Chattanooga Times Free Press

Alabama Lawmakers say they have questions on plan to lease prisons

- BY KIM CHANDLER

MONTGOMERY, Ala. — Alabama lawmakers say they have questions about Gov. Kay Ivey’s proposal to lease three mega-prisons built by private companies as a partial solution to the state’s ongoing prison crisis.

The governor’s administra­tion is pursuing a plan to hire private companies to build the three prisons which would then be leased back to the state and run by the Department of Correction­s.

Republican legislativ­e leaders said they are not objecting to the proposal at this time but want to make sure the leases do not become a drain on the state’s budget.

“We have questions. Locations? Cost?” House Speaker Mac McCutcheon said. “There’s still a lot of questions out there that need to be answered and we’re working with the governor’s office on that.”

The U.S. Justice Department last year said violent and crowded conditions in Alabama prisons violate the constituti­onal ban on cruel and unusual punishment. The Justice Department said understaff­ing and overcrowdi­ng were a primary driver of the violence, but also mentioned the need to improve facility conditions.

The proposals from three developer teams are due April 30. Correction­s Commission­er Jeff Dunn said the state could make an award in late summer after evaluating the proposals.

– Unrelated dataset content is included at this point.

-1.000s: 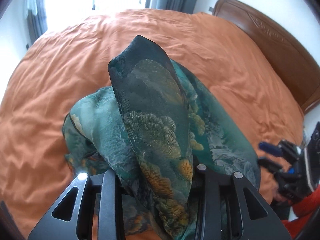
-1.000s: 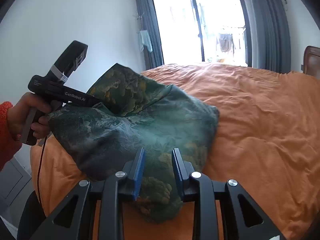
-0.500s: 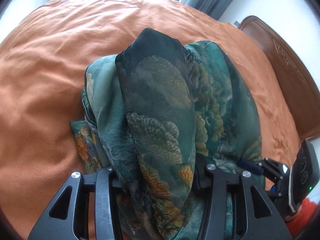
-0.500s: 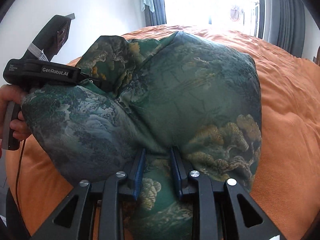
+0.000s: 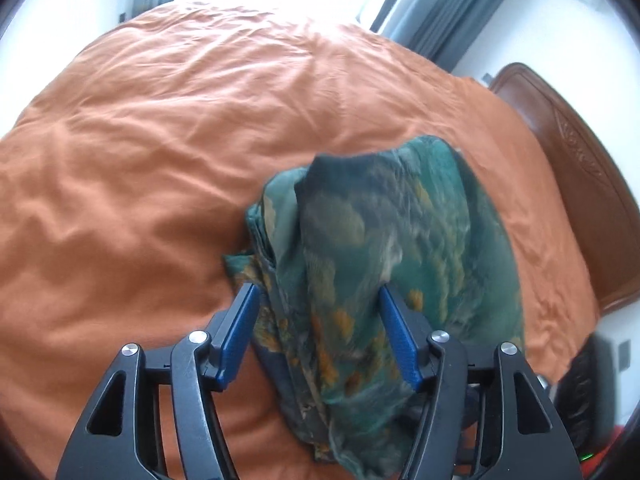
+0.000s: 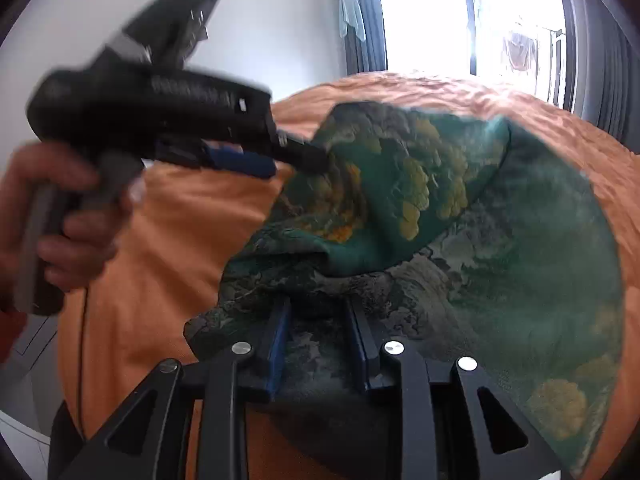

Ivey said the state can pay a maximum of $78 million a year to lease the three prisons, money that is supposed to made available from savings from closing existing prisons.

“They build it and they maintain it. And then the state operates it and the state will pay a lease back,” Ivey said.

The governor said it is clear the state needs new prisons. The state recently announced it was largely shuttering Holman Correction­al Facility in Atmore because of infrastruc­ture problems.

“It’s more costeffect­ive in the long run to build new prisons than it is to try to maintain these old dilapidate­d falling out things like what happened to Holman and its infrastruc­ture,” Ivey said.

The signing of a lease, rather than borrowing the money for constructi­on, would bypass the need for legislativ­e approval.

Alabama lawmakers twice debated a similar plan, in which the state would build the prisons rather than lease them, but the measures failed after concerns about cost and the closures of existing prisons in legislator­s’ districts.

“They had two shots,” Ivey said.

Ivey said the executive branch will handle the constructi­on of the prison and that “takes the legislator off the hook.”